Records from a collection
---

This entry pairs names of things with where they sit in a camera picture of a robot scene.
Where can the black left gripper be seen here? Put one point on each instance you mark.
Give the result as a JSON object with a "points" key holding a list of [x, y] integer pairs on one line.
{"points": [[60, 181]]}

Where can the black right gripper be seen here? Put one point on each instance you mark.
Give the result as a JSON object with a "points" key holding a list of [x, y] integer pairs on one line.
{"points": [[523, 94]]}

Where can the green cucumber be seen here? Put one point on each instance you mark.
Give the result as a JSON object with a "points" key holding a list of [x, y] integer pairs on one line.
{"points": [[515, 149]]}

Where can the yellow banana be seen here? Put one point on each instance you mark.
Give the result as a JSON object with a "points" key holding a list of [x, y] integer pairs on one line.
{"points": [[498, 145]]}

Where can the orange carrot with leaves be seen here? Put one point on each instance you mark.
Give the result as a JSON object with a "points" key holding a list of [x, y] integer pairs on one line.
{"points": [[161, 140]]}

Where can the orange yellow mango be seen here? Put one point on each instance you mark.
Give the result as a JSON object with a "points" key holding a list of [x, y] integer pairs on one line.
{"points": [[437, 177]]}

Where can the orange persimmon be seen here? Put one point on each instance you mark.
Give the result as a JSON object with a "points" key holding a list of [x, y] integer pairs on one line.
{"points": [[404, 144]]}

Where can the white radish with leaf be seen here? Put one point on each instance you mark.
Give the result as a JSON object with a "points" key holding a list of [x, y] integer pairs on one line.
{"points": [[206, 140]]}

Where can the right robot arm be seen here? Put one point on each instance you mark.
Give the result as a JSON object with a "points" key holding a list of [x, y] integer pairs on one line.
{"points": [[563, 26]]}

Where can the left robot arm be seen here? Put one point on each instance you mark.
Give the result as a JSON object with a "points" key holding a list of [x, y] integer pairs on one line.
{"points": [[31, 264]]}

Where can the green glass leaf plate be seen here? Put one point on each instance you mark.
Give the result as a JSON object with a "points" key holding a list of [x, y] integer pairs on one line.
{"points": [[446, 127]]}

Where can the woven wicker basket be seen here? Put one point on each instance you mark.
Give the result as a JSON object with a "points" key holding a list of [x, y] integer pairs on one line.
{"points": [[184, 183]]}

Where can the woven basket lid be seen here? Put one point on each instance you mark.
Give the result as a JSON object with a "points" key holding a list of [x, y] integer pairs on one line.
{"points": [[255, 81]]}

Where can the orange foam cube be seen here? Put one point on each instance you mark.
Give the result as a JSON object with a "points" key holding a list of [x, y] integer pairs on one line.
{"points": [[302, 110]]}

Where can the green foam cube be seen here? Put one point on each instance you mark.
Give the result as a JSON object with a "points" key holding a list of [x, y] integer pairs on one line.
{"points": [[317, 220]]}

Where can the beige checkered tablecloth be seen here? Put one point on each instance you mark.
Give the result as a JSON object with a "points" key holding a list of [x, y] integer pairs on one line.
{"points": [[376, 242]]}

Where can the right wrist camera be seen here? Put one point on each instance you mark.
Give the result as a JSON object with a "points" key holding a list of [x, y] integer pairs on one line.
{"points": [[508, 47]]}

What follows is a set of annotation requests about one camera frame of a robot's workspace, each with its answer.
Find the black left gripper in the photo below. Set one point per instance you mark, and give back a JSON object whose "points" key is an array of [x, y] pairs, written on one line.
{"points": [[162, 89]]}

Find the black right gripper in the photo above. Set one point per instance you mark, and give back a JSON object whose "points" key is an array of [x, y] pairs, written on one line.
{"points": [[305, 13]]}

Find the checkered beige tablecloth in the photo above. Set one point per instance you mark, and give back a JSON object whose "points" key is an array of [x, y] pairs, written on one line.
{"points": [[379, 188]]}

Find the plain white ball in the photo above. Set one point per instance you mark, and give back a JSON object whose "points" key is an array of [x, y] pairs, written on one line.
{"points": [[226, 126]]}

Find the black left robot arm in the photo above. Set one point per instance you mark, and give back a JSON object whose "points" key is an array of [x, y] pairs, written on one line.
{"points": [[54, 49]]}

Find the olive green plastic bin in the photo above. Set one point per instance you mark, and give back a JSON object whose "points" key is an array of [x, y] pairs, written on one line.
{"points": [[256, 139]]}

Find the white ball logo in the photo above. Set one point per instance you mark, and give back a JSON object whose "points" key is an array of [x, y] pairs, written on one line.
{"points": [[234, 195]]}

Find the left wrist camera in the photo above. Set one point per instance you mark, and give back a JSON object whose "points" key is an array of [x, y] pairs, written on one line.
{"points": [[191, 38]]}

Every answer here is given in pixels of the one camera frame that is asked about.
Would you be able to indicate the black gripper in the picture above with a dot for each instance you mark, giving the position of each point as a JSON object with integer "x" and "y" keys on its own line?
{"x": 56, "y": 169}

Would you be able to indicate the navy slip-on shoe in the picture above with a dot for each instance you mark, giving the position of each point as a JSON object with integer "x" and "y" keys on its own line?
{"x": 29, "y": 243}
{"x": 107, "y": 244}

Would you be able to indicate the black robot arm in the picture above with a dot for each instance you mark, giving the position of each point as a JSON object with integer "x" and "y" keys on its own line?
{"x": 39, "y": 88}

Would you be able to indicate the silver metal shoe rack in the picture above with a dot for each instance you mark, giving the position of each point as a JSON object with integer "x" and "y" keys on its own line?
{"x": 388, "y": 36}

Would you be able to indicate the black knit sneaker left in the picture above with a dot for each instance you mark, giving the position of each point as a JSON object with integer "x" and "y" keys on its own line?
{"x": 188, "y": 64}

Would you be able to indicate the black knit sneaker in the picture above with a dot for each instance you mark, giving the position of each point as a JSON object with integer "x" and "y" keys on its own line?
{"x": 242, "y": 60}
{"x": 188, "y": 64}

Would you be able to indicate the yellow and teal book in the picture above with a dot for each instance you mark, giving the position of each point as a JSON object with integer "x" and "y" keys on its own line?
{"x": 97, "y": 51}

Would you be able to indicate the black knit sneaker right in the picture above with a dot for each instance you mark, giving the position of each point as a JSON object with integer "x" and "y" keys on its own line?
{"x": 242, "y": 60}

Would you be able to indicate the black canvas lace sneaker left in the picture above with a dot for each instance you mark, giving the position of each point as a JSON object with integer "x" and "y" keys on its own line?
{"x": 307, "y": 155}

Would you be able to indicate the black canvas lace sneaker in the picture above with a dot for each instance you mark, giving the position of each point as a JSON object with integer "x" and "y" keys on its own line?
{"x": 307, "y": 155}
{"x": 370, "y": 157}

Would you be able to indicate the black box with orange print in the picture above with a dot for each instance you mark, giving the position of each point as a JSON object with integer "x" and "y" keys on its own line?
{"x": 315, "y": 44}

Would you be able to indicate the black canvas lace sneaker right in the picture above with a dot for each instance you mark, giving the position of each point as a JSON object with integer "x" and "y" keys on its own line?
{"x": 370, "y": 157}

---

Every record above must appear again in the answer, unchanged.

This entry pairs names of things with where they sit in a camera picture of a robot scene.
Where can the black left gripper be seen here? Put one point on each instance you mark.
Give the result as a JSON object with a "points" key holding a list of [x, y] integer pairs on one line.
{"points": [[60, 181]]}

Where can the black right gripper be seen here? Put one point on each instance you mark.
Give the result as a JSON object with a "points" key holding a list of [x, y] integer pairs on one line.
{"points": [[523, 94]]}

Where can the green cucumber be seen here? Put one point on each instance you mark.
Give the result as a JSON object with a "points" key holding a list of [x, y] integer pairs on one line.
{"points": [[515, 149]]}

Where can the yellow banana be seen here? Put one point on each instance you mark.
Give the result as a JSON object with a "points" key holding a list of [x, y] integer pairs on one line.
{"points": [[498, 145]]}

Where can the orange carrot with leaves be seen here? Put one point on each instance you mark.
Give the result as a JSON object with a "points" key holding a list of [x, y] integer pairs on one line.
{"points": [[161, 140]]}

Where can the orange yellow mango be seen here? Put one point on each instance you mark.
Give the result as a JSON object with a "points" key holding a list of [x, y] integer pairs on one line.
{"points": [[437, 177]]}

Where can the orange persimmon be seen here? Put one point on each instance you mark.
Give the result as a JSON object with a "points" key holding a list of [x, y] integer pairs on one line.
{"points": [[404, 144]]}

Where can the white radish with leaf be seen here? Put one point on each instance you mark.
Give the result as a JSON object with a "points" key holding a list of [x, y] integer pairs on one line.
{"points": [[206, 140]]}

Where can the right robot arm be seen here? Put one point on each instance you mark.
Give the result as a JSON object with a "points" key holding a list of [x, y] integer pairs on one line.
{"points": [[563, 26]]}

Where can the left robot arm be seen here? Put one point on each instance you mark.
Give the result as a JSON object with a "points" key holding a list of [x, y] integer pairs on one line.
{"points": [[31, 264]]}

Where can the green glass leaf plate be seen here? Put one point on each instance you mark.
Give the result as a JSON object with a "points" key holding a list of [x, y] integer pairs on one line.
{"points": [[446, 127]]}

Where can the woven wicker basket be seen here? Put one point on each instance you mark.
Give the result as a JSON object with a "points" key holding a list of [x, y] integer pairs on one line.
{"points": [[184, 183]]}

Where can the woven basket lid be seen here? Put one point on each instance you mark.
Give the result as a JSON object with a "points" key holding a list of [x, y] integer pairs on one line.
{"points": [[255, 81]]}

Where can the orange foam cube be seen here? Put one point on each instance you mark.
Give the result as a JSON object with a "points" key holding a list of [x, y] integer pairs on one line.
{"points": [[302, 110]]}

Where can the green foam cube be seen here? Put one point on each instance you mark.
Give the result as a JSON object with a "points" key holding a list of [x, y] integer pairs on one line.
{"points": [[317, 220]]}

Where can the beige checkered tablecloth be seen here? Put one point on each instance you mark.
Give the result as a JSON object with a "points" key holding a list of [x, y] integer pairs on one line.
{"points": [[376, 242]]}

Where can the right wrist camera be seen here? Put one point on each instance you mark.
Give the result as a JSON object with a "points" key holding a list of [x, y] integer pairs on one line.
{"points": [[508, 47]]}

What follows is a set of annotation requests about one camera frame of a robot's workspace, each with its answer.
Find the black left gripper in the photo below. Set one point per instance you mark, and give back a JSON object whose "points" key is an array of [x, y] pairs, written on one line.
{"points": [[162, 89]]}

Find the black right gripper in the photo above. Set one point per instance you mark, and give back a JSON object whose "points" key is an array of [x, y] pairs, written on one line.
{"points": [[305, 13]]}

Find the checkered beige tablecloth in the photo above. Set one point per instance you mark, and give back a JSON object whose "points" key is an array of [x, y] pairs, written on one line.
{"points": [[379, 188]]}

Find the plain white ball in the photo above. Set one point per instance you mark, and give back a JSON object whose "points" key is an array of [x, y] pairs, written on one line.
{"points": [[226, 126]]}

Find the black left robot arm in the photo above. Set one point per instance you mark, and give back a JSON object whose "points" key is an array of [x, y] pairs, written on one line.
{"points": [[54, 49]]}

Find the olive green plastic bin in the photo above. Set one point per instance you mark, and give back a JSON object whose "points" key is an array of [x, y] pairs, written on one line.
{"points": [[256, 139]]}

Find the white ball logo in the photo above. Set one point per instance you mark, and give back a JSON object whose "points" key is an array of [x, y] pairs, written on one line.
{"points": [[234, 195]]}

Find the left wrist camera in the photo above. Set one point per instance you mark, and give back a JSON object whose "points" key is an array of [x, y] pairs, written on one line.
{"points": [[191, 38]]}

Every answer here is given in pixels of the one camera frame that is asked about.
Would you be able to indicate the black gripper in the picture above with a dot for each instance you mark, giving the position of each point as a JSON object with integer "x" and "y" keys on its own line?
{"x": 56, "y": 169}

Would you be able to indicate the navy slip-on shoe in the picture above with a dot for each instance you mark, giving the position of each point as a JSON object with integer "x" and "y" keys on its own line?
{"x": 29, "y": 243}
{"x": 107, "y": 244}

Would you be able to indicate the black robot arm in the picture above with a dot for each instance you mark, giving the position of each point as a JSON object with integer "x" and "y" keys on its own line?
{"x": 39, "y": 88}

Would you be able to indicate the silver metal shoe rack in the picture above with a dot for each instance you mark, giving the position of each point as a JSON object with integer "x" and "y" keys on its own line?
{"x": 388, "y": 36}

Would you be able to indicate the black knit sneaker left in the picture above with a dot for each instance you mark, giving the position of each point as a JSON object with integer "x" and "y" keys on its own line?
{"x": 188, "y": 64}

Would you be able to indicate the black knit sneaker in the picture above with a dot for each instance you mark, giving the position of each point as a JSON object with integer "x" and "y" keys on its own line?
{"x": 242, "y": 60}
{"x": 188, "y": 64}

Would you be able to indicate the yellow and teal book in the picture above with a dot for each instance you mark, giving the position of each point as a JSON object with integer "x" and "y" keys on its own line?
{"x": 97, "y": 51}

Would you be able to indicate the black knit sneaker right in the picture above with a dot for each instance you mark, giving the position of each point as a JSON object with integer "x" and "y" keys on its own line?
{"x": 242, "y": 60}

Would you be able to indicate the black canvas lace sneaker left in the picture above with a dot for each instance you mark, giving the position of each point as a JSON object with integer "x" and "y" keys on its own line?
{"x": 307, "y": 155}

Would you be able to indicate the black canvas lace sneaker in the picture above with a dot for each instance you mark, giving the position of each point as a JSON object with integer "x" and "y" keys on its own line?
{"x": 307, "y": 155}
{"x": 370, "y": 157}

Would you be able to indicate the black box with orange print in the picture above with a dot for each instance you mark, giving the position of each point as a JSON object with integer "x" and "y" keys on its own line?
{"x": 315, "y": 44}

Would you be able to indicate the black canvas lace sneaker right in the picture above with a dot for each instance you mark, giving the position of each point as a JSON object with integer "x" and "y" keys on its own line?
{"x": 370, "y": 157}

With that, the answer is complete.